WHAT THE TASK ASKS: Reproduce, exactly and in full, only the lines below from the one containing "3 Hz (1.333" through the one containing "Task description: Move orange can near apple".

RECORDS SHOWN:
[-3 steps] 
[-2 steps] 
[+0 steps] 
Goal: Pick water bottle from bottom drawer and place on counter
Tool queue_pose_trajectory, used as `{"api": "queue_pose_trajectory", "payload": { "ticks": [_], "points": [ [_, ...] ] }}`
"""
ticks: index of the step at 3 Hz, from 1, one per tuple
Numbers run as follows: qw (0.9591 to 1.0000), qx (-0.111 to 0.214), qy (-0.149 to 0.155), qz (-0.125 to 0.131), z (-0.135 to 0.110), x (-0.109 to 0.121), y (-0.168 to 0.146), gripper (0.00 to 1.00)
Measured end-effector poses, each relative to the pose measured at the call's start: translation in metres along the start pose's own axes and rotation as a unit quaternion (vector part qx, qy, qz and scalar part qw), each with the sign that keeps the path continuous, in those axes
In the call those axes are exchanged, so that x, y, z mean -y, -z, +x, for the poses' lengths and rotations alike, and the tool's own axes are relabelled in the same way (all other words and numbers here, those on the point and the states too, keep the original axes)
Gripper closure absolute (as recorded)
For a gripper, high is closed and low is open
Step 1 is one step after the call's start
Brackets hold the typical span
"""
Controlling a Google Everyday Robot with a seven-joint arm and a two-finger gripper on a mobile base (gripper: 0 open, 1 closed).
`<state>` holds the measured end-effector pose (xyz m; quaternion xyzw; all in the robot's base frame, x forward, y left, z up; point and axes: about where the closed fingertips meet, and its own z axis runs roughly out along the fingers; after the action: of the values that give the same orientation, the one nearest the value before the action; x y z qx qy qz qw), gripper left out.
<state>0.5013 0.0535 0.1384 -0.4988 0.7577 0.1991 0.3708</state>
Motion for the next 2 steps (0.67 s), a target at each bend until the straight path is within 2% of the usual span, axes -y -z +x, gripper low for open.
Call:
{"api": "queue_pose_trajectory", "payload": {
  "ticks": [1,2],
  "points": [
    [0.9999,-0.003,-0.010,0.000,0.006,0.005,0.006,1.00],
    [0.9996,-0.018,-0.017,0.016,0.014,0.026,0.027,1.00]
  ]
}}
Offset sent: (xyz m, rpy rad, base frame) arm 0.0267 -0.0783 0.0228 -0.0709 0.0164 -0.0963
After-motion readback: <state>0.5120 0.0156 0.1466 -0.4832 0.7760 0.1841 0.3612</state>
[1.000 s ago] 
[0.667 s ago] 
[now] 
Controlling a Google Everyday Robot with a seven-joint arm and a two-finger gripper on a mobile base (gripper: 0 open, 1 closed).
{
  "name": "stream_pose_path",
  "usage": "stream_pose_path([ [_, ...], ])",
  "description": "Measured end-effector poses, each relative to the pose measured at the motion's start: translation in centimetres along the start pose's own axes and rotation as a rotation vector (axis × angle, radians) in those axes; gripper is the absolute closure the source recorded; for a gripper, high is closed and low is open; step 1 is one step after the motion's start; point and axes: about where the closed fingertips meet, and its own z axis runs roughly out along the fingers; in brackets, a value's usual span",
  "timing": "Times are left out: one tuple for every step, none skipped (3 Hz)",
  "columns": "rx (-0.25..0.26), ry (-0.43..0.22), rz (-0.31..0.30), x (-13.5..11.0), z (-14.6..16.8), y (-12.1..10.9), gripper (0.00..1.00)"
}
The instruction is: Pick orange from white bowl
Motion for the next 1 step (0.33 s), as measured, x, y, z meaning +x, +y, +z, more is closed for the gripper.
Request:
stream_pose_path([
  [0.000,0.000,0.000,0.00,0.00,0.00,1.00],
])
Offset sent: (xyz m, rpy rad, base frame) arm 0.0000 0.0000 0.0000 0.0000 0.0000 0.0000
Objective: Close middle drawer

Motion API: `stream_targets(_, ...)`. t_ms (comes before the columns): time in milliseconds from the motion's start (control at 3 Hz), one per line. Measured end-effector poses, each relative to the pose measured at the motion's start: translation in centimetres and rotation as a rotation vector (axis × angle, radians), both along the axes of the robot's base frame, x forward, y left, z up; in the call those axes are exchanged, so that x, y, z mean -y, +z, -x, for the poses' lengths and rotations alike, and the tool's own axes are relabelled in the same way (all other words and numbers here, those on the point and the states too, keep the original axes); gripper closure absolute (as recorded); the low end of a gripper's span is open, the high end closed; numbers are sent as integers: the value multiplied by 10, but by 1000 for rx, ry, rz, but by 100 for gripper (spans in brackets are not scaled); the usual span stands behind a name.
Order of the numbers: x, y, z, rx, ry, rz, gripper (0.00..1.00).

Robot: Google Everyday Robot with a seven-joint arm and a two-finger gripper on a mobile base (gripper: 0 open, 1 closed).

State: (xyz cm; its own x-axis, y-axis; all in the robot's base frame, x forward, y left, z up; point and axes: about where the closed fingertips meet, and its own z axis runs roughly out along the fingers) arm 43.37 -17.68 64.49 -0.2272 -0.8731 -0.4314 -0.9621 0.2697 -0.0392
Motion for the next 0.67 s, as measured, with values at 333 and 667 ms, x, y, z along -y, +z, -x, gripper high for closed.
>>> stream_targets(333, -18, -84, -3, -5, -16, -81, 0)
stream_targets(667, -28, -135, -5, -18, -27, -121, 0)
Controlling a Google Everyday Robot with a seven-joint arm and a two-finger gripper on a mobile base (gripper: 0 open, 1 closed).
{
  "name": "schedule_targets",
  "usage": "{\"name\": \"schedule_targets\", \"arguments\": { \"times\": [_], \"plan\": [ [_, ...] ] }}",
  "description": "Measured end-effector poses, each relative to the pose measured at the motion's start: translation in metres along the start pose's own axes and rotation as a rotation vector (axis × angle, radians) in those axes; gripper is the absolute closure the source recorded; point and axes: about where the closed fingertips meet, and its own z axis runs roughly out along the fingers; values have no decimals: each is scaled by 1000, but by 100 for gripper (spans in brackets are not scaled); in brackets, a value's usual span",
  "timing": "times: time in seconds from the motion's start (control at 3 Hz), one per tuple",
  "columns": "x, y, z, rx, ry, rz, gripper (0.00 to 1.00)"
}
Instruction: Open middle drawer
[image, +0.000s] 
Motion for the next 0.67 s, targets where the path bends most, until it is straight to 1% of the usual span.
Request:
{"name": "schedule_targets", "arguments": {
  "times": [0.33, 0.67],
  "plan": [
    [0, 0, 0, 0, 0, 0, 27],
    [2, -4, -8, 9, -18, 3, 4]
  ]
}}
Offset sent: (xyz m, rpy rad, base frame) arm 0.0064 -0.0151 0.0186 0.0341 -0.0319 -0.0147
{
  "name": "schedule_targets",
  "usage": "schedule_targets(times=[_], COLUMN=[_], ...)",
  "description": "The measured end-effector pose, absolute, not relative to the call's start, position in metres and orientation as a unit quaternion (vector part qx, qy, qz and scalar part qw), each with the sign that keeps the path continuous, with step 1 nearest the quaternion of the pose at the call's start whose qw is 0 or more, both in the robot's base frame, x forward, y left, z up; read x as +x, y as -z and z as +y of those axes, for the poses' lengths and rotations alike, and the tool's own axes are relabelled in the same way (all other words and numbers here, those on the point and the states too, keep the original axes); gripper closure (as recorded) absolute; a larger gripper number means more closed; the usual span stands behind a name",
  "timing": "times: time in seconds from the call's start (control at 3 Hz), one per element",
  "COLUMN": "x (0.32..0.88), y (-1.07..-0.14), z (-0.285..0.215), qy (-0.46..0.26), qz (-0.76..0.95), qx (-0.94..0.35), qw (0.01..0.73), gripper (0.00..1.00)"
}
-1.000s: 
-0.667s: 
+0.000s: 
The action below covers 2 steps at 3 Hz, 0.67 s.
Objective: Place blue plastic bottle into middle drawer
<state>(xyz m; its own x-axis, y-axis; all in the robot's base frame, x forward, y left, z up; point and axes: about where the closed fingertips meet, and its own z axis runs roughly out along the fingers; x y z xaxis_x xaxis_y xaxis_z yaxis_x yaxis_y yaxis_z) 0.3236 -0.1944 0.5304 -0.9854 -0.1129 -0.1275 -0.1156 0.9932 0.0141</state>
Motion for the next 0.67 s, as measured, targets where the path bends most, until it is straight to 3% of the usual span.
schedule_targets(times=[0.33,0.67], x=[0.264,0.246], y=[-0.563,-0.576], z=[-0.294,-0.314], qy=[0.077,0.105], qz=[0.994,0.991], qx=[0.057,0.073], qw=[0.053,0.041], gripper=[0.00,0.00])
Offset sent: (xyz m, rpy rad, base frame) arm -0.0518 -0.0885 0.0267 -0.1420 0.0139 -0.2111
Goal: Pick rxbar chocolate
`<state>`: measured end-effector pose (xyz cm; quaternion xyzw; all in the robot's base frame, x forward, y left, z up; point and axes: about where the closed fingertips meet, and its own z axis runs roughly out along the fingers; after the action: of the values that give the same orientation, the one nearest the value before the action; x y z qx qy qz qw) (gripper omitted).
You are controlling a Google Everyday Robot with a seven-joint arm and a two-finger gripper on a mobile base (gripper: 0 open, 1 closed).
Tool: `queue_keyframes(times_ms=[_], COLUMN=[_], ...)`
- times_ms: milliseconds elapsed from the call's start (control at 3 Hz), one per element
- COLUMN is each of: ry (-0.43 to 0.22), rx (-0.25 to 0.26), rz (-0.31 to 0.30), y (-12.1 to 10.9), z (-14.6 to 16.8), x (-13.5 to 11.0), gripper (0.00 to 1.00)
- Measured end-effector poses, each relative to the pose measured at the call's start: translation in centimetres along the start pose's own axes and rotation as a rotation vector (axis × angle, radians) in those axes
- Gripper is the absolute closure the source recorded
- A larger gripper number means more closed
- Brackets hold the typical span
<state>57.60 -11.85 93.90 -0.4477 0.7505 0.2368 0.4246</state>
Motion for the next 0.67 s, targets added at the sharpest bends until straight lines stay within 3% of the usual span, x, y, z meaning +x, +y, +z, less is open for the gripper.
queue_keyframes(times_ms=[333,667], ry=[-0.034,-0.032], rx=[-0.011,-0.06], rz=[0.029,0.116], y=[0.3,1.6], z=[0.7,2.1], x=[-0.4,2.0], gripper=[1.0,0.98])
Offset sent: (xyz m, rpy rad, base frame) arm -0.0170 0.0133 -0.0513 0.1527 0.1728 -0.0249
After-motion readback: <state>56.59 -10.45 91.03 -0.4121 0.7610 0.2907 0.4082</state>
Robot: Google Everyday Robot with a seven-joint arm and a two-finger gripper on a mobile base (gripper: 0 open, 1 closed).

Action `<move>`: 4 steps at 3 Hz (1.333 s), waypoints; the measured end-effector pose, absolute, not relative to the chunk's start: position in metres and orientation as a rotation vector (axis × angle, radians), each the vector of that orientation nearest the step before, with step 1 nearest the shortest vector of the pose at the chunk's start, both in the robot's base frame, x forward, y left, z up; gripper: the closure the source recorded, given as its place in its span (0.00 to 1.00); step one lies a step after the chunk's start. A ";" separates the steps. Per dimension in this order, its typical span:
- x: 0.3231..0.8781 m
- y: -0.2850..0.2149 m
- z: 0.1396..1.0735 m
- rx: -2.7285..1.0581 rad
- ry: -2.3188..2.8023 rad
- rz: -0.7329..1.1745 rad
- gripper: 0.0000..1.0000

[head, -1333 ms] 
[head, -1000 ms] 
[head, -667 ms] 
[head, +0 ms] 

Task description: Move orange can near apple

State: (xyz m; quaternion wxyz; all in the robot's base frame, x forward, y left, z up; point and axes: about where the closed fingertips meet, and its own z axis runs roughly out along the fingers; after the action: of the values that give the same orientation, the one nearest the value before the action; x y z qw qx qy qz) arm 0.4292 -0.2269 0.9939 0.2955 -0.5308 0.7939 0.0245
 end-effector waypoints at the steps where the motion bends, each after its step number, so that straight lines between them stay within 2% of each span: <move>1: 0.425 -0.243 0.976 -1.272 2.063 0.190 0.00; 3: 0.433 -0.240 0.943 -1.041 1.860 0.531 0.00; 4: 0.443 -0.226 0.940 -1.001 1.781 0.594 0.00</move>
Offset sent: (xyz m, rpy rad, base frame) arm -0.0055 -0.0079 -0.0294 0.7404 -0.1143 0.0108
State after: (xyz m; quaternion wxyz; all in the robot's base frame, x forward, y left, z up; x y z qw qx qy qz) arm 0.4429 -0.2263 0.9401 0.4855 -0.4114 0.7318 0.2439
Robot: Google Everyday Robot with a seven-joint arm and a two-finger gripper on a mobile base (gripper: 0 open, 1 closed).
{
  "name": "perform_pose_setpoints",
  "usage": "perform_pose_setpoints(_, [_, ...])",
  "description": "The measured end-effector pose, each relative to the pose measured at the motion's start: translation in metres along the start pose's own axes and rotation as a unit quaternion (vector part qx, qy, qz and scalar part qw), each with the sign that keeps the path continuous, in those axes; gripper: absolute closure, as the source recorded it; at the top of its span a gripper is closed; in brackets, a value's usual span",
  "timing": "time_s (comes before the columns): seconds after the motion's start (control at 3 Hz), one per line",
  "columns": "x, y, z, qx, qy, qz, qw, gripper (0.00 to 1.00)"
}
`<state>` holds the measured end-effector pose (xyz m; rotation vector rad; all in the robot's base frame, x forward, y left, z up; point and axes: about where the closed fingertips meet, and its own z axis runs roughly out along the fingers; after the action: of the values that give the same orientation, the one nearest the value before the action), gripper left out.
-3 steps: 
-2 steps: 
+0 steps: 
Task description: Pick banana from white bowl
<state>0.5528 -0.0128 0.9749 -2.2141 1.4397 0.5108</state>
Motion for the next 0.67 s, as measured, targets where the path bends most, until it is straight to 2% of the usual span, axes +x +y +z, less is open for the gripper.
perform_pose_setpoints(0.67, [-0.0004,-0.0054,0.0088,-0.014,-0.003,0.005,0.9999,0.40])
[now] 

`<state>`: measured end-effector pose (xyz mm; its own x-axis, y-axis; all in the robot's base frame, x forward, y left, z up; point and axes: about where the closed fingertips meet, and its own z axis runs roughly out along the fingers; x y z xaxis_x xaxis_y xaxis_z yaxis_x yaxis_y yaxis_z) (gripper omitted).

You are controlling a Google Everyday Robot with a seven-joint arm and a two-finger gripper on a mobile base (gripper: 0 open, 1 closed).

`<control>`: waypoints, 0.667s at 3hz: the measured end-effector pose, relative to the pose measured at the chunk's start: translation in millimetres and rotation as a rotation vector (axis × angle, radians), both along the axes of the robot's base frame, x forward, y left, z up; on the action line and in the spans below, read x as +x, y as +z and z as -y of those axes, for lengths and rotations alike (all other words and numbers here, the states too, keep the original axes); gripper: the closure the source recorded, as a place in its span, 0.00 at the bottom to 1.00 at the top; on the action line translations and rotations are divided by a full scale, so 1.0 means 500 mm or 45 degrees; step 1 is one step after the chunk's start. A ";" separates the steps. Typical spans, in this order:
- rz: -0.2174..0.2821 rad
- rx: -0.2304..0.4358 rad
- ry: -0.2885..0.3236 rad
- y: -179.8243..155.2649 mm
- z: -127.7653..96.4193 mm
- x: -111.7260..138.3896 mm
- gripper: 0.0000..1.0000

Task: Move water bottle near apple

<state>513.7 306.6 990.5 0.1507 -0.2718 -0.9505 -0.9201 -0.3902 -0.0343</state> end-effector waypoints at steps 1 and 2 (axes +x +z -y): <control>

RESPONSE TO THIS EXERCISE:
Action `<move>`: 4 steps at 3 Hz (1.333 s), waypoints; the measured end-effector pose, absolute, not relative to the chunk's start: position in metres and orientation as a rotation vector (axis × angle, radians), each the vector of that orientation nearest the step before, with step 1 nearest the shortest vector of the pose at the chunk's start, both in the robot's base frame, x forward, y left, z up; gripper: the closure the source recorded, given as its place in its span (0.00 to 1.00); step one lies a step after the chunk's start. A ";" separates the steps. Per dimension in this order, its typical span:
- x: 0.3231..0.8781 m
- y: -0.2850..0.2149 m
- z: 0.1396..1.0735 m
- rx: -2.7285..1.0581 rad
- ry: -2.3188..2.8023 rad
- rz: -0.7329..1.1745 rad
- gripper: 0.0000..1.0000

[head, -1333 ms] 
[head, -1000 ms] 
[head, -667 ms] 
[head, +0 ms] 

Task description: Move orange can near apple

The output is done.